The Code of Forms is an installation conceived for the Lecture Hall at Casa de la Arquitectura as part of the institution’s commitment to analysing architecture through contemporary photography. It is the result of lengthy observation, and above all of profound admiration for the nature, people and vernacular architecture of the island of La Palma.
The work comprises a series of photographs of fragments of traditional houses which seeks to interpret their hidden language, if one in fact exists. Photography is a particularly effective knowledge tool for establishing this, althoughhere it is not so much a matter of thinking about the space; rather, it is the photographed space itself which thinks, or in other words prepares us for its interpretation.
With some examples the houses are located next to other similar but not identical ones: they are often old, traditional models in varying states of preservation; in many cases, newly constructed buildings have adopted these designs, replicating the original aesthetic models in their own way. In contrast, other houses are isolated and seemingly disconnected from each other, splashing the island’s vertical landscape with their colours.
Surrounded by the endless elements that clutter the everyday environment — posts, cables, signs, antennas, cars, clothes lines, etc., —these buildings provide a good example of the practical use of beauty, giving shape and meaning to the chaos of contemporary life. Their walls are meticulously painted and repainted in bright colours with geometric ornamental patterns. Over the years, each layer of paint is the sediment of a story in the lives of their inhabitants.

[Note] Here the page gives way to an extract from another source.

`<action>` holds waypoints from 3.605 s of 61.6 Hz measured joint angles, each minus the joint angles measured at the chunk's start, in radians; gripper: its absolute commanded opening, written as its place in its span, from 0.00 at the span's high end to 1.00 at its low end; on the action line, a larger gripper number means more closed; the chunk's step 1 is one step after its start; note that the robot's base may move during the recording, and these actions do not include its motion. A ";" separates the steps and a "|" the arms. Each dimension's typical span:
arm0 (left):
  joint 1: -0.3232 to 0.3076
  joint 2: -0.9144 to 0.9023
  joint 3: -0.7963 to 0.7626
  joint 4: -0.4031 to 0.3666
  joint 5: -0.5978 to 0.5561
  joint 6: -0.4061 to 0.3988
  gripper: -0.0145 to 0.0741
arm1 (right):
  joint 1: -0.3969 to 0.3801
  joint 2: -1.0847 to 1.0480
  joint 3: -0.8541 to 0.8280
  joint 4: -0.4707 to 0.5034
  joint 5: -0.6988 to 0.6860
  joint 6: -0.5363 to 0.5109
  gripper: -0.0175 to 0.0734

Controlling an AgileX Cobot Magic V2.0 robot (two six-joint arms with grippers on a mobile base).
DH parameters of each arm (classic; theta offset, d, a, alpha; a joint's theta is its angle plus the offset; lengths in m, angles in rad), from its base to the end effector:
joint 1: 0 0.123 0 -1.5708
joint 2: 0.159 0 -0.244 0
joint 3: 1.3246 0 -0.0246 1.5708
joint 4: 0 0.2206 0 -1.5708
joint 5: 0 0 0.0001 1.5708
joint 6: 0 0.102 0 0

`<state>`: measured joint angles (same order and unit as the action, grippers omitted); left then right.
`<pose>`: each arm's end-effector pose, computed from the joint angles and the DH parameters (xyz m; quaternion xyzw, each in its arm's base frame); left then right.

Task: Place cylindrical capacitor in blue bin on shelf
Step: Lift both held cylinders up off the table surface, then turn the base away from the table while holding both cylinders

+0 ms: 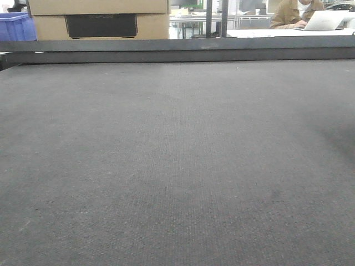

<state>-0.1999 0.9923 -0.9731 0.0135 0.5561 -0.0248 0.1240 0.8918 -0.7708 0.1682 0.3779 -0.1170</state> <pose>0.2051 -0.0408 0.3375 0.0780 0.8534 -0.0518 0.5127 0.1913 0.0302 0.3115 -0.0522 0.8335 0.0706 0.5455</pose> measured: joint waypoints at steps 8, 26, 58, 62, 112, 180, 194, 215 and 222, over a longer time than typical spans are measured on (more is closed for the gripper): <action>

Like a code of allegorical forms, this work attempts to decipher a visual repertoire: could this architectural typology represent a premeditated sense of identity? Or is it the sum of identificatory units that generates the idea of a collective character? What is clear is that these traditional dwellings are an extremely important part of La Palma’s history, a world that may disappear and which has in fact already done soin many cases. In that sense, this installation could be interpreted as a theatre of memory for the island’s vernacular architecture.